ナポリの六(ナポリのろく、Neapolitan sixth)とは、西洋音楽の機能和声において用いられる特殊な和音で、短調における第II度音(スーパートニック)を半音下げた音(♭II音)を根音とする長三和音を、第一転回形で使用したものです。
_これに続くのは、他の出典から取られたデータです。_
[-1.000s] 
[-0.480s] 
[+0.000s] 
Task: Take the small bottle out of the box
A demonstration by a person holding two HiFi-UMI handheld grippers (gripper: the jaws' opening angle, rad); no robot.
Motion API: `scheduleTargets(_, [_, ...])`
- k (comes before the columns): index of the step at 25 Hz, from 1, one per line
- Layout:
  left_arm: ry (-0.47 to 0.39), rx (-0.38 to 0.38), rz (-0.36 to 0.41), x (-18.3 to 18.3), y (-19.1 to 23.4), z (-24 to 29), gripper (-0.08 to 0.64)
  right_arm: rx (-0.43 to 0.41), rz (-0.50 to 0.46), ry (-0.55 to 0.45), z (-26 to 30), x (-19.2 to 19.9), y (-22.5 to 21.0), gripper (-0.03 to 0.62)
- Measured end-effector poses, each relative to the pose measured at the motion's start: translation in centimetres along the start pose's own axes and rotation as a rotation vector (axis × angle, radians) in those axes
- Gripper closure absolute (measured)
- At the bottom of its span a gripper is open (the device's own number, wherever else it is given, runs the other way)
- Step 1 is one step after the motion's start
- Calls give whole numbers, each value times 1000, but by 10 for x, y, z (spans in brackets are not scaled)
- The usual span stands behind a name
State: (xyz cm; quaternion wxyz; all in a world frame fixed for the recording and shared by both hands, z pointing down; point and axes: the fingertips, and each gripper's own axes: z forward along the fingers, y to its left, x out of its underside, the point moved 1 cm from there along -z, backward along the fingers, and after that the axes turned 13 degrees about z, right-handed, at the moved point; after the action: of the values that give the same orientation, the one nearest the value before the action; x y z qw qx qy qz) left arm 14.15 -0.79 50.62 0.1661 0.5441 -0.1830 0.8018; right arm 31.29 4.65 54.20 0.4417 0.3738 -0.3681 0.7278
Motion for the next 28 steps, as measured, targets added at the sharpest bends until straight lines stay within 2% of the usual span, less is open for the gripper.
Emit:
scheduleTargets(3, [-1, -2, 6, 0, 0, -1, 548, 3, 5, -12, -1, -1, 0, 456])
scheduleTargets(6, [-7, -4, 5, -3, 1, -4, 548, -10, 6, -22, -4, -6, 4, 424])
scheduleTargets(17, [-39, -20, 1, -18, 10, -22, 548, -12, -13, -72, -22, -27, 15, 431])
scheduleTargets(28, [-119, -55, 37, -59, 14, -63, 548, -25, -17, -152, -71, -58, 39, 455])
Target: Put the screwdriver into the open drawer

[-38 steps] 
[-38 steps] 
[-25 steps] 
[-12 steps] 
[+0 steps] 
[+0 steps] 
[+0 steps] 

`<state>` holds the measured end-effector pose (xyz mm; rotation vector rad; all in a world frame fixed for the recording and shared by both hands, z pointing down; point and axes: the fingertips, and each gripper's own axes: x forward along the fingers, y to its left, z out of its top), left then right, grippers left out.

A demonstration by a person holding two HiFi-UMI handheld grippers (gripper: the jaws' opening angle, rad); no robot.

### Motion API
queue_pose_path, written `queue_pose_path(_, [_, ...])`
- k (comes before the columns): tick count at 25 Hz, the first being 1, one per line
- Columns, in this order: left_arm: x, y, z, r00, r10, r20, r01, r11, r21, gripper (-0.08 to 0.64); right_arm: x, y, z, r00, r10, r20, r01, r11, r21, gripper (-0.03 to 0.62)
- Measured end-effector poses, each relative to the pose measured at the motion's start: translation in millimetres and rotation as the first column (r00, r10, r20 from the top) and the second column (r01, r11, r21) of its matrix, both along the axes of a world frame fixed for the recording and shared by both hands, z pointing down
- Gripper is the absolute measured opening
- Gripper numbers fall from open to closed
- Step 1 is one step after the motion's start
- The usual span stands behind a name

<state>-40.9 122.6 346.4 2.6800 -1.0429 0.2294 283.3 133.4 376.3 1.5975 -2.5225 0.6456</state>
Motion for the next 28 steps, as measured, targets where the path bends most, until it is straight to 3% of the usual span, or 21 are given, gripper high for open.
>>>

たとえばイ短調(a moll)の場合、第II度はシ(B)ですが、それを半音下げたB♭を根音とするB♭-D-Fの長三和音を第一転回形(D-F-B♭)にしたものがナポリの六となります。第一転回形を用いるため「六の和音」と呼ばれ、その特徴的な♭II度の音からナポリの和音(ナポリ和音)とも呼ばれます。
この和音の特徴は以下の通りです。
- 短調の主和音や属和音への解決前に置かれ、独特の「陰り」「悲嘆」「哀愁」を生み出す
- 優れた半音進行を伴い、滑らかな声部進行が可能
- バロック末期から古典派・ロマン派にかけて広く用いられた
「ナポリ」という名称は、イタリアのナポリ楽派(18世紀)の作曲家たちがこの和音を多用したことに由来するとされますが、実際にはナポリ楽派以前から使用例があります。バッハ、ハイドン、モーツァルト、シューベルトなど多くの作曲家がナポリの六を効果的に使用しており、特に悲しい情感や劇的な転換点に置かれることが多い和音です。
使い方・例文
音楽理論の授業で「この短調の曲に出てくる♭II度の和音」として分析されます。楽曲解説では「ここでナポリの六を使うことで、切なさが一層増している」といった形で登場します。